Every line from the first in the listing below to the line containing "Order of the" is to be repeated exactly, and no line past it.

-=-=-

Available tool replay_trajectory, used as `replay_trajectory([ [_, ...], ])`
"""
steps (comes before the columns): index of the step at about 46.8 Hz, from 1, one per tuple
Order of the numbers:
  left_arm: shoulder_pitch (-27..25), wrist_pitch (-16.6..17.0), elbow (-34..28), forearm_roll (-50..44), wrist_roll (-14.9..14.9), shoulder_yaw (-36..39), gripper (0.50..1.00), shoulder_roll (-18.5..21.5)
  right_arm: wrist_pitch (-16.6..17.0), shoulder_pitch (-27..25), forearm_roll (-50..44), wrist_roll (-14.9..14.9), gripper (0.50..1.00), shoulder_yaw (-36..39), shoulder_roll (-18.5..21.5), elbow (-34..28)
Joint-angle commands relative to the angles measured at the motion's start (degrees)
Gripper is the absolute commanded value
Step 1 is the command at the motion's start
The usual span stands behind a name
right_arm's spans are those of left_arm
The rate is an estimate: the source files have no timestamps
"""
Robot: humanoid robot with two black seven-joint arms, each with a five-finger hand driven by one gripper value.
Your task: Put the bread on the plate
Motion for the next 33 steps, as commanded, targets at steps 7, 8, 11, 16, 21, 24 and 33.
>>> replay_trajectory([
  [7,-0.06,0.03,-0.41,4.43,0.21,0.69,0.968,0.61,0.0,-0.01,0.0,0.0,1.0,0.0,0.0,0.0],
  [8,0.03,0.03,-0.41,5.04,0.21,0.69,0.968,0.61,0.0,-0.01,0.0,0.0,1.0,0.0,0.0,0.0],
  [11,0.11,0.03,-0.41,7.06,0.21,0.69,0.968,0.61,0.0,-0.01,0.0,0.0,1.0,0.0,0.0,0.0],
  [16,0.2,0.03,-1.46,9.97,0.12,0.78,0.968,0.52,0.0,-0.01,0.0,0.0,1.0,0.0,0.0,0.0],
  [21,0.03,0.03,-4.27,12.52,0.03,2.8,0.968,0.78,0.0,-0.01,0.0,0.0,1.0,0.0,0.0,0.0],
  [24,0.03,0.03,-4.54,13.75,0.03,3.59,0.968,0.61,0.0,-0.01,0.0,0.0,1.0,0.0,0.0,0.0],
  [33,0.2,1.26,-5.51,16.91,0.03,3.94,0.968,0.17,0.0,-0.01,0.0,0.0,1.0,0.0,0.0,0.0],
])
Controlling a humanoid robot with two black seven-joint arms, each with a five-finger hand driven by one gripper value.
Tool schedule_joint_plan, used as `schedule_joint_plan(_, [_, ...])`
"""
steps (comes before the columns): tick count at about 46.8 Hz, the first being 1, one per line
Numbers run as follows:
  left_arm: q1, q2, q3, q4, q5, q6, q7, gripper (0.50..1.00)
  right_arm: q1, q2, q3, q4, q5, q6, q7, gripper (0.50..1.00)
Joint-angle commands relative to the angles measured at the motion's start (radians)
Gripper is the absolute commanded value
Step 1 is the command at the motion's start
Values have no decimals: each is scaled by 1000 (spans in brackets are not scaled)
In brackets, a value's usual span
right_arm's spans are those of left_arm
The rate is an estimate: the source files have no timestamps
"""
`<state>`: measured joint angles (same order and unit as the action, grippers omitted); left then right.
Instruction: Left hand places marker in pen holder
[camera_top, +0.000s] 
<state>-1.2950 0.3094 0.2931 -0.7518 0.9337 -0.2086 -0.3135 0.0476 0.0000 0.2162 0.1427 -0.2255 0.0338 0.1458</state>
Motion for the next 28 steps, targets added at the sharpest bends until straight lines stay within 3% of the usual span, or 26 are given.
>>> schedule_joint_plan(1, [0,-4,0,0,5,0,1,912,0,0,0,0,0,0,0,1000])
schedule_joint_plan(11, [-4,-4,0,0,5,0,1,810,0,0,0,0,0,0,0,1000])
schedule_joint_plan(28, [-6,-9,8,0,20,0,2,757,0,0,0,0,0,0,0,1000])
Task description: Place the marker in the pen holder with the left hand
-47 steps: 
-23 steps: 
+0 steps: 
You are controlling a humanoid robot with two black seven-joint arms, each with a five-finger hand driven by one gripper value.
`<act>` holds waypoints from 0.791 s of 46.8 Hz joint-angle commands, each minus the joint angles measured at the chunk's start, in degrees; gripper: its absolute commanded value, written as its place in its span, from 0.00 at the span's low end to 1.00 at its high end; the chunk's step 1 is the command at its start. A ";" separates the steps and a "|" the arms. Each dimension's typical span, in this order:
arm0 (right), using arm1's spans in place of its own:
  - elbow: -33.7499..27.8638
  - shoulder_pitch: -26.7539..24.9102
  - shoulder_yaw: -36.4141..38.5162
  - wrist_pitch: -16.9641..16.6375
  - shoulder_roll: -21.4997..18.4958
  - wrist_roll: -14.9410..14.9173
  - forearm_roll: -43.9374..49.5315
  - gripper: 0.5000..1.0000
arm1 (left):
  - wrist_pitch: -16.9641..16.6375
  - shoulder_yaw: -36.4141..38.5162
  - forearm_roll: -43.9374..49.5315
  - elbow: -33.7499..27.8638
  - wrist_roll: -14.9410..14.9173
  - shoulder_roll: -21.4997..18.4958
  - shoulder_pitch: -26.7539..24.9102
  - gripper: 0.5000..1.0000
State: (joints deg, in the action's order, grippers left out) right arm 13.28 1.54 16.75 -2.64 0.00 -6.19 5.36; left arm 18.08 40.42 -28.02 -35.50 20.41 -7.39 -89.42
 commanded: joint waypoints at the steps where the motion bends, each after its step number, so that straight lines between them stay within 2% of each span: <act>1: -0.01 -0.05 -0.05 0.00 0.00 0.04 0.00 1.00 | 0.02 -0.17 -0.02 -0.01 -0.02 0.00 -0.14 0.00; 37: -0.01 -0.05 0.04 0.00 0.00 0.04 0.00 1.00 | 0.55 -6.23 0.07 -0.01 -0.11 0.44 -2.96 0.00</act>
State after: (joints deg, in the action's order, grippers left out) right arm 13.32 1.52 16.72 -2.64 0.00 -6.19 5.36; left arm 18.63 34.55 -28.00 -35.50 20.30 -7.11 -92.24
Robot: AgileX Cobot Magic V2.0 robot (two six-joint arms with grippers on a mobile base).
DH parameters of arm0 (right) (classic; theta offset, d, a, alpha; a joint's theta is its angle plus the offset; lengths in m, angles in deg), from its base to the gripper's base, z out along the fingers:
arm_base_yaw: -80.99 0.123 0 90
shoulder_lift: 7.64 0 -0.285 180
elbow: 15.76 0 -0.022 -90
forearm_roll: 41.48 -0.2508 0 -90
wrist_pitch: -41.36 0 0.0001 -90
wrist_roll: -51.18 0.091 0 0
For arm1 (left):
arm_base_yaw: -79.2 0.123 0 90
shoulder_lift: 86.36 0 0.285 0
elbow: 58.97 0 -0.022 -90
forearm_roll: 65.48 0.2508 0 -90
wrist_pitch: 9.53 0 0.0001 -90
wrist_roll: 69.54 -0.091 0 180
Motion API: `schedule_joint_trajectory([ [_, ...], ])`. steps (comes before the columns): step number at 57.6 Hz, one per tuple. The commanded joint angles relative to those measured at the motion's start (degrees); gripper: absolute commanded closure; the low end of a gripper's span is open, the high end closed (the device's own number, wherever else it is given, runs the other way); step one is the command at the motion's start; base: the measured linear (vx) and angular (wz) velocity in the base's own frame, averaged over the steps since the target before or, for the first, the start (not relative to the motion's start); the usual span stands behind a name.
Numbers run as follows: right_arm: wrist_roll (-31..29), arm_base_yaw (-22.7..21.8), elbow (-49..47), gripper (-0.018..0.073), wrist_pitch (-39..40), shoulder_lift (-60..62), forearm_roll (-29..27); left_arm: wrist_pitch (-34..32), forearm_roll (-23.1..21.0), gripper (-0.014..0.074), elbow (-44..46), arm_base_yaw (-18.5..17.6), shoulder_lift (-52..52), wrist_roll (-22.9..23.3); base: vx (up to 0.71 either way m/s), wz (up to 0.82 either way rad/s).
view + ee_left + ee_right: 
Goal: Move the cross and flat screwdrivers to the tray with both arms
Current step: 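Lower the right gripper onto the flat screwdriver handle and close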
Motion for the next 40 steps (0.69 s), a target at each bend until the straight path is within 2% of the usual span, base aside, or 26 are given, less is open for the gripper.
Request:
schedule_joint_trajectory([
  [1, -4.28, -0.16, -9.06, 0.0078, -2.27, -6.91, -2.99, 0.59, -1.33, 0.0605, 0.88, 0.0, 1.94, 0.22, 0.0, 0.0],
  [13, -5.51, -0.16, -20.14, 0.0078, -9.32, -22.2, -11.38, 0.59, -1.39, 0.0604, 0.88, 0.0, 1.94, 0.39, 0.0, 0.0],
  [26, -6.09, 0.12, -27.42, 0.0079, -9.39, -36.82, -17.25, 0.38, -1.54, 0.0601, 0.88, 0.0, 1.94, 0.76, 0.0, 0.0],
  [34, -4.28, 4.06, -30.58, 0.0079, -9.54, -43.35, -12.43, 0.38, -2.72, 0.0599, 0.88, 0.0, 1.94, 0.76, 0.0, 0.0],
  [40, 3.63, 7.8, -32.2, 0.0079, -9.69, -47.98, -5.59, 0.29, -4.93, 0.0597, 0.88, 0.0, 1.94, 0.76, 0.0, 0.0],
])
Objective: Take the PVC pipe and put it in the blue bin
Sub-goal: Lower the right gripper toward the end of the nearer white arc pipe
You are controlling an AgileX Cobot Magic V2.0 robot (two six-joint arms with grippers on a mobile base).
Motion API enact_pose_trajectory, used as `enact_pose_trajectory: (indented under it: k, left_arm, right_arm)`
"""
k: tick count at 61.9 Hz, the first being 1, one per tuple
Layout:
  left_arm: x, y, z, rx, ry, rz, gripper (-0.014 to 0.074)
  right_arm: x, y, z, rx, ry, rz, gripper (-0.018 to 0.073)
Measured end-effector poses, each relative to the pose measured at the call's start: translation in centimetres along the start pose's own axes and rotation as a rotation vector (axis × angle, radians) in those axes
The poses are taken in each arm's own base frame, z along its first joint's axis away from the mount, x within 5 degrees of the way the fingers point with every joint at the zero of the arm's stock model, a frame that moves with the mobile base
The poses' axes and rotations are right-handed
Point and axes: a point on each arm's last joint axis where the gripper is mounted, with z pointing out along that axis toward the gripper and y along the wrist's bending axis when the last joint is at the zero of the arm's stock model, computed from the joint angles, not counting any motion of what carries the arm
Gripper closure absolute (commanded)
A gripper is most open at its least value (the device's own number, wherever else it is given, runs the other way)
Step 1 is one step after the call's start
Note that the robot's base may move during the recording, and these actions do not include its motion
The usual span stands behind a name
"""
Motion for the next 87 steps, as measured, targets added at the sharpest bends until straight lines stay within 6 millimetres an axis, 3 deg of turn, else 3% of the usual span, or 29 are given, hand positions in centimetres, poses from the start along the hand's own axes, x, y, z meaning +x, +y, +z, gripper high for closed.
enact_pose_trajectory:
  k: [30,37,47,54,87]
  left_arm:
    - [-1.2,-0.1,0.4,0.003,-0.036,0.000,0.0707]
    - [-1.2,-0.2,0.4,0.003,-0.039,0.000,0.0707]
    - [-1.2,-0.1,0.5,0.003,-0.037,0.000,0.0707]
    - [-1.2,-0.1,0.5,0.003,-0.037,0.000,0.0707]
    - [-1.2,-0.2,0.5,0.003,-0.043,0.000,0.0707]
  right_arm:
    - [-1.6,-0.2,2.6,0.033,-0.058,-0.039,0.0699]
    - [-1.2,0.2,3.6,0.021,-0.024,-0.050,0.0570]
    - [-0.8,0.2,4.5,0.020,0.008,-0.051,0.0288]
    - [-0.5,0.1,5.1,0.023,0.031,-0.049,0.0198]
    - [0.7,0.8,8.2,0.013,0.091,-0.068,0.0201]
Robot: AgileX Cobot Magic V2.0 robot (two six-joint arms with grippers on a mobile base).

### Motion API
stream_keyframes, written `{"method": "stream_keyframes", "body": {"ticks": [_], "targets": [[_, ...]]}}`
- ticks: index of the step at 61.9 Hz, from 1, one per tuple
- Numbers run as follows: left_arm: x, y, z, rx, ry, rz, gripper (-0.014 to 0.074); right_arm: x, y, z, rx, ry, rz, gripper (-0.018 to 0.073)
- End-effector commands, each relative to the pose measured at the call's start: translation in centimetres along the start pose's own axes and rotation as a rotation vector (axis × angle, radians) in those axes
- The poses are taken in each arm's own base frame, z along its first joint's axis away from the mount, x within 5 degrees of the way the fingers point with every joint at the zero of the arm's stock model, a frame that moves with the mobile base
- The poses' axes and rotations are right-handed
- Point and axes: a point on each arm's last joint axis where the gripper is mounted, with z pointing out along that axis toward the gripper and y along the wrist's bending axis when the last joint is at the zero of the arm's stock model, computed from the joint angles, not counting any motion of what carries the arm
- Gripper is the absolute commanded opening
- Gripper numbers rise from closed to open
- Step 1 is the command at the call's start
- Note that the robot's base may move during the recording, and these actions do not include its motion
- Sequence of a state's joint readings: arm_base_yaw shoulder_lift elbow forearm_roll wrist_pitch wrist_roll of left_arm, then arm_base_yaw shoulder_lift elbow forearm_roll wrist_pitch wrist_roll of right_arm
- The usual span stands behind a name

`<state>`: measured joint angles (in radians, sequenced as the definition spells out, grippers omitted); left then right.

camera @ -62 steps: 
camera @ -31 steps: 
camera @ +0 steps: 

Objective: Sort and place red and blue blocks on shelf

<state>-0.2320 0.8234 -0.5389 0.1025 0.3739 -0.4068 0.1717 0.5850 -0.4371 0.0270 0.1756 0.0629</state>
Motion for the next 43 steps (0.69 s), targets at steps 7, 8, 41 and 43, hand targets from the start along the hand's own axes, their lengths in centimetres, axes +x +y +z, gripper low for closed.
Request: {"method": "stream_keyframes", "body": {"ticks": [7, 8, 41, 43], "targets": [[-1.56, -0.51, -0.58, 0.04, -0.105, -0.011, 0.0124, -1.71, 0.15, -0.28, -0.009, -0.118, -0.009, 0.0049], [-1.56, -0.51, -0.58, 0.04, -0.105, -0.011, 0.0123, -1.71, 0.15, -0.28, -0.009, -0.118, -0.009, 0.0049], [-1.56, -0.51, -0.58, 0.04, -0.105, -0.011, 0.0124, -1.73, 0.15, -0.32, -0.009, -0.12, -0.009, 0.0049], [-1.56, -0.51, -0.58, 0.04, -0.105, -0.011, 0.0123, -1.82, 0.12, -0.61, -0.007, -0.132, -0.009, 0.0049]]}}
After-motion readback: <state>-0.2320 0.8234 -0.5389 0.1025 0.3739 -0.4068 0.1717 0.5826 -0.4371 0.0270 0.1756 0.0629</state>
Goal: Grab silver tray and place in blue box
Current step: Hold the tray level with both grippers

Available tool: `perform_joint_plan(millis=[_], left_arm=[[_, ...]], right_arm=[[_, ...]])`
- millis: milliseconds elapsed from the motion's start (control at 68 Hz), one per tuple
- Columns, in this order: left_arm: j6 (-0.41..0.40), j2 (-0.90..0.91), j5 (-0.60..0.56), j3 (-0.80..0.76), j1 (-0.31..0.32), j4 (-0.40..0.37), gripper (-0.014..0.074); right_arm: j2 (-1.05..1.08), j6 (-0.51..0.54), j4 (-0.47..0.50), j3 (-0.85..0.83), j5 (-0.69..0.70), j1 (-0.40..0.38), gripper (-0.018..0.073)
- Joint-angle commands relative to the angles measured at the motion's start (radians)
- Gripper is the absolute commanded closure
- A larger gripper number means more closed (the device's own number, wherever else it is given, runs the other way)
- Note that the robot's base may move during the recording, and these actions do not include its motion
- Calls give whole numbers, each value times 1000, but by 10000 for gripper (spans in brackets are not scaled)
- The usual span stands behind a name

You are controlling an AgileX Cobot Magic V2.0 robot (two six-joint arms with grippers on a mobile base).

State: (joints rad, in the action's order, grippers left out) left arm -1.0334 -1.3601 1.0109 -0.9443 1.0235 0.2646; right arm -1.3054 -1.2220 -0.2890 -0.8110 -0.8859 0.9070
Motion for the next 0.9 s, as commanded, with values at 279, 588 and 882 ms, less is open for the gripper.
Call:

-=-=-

* **WRITTEN RESPONSE**
Available tool replay_trajectory, used as `replay_trajectory([ [_, ...], ])`
"""
steps (comes before the columns): index of the step at about 46.8 Hz, from 1, one per tuple
Order of the numbers:

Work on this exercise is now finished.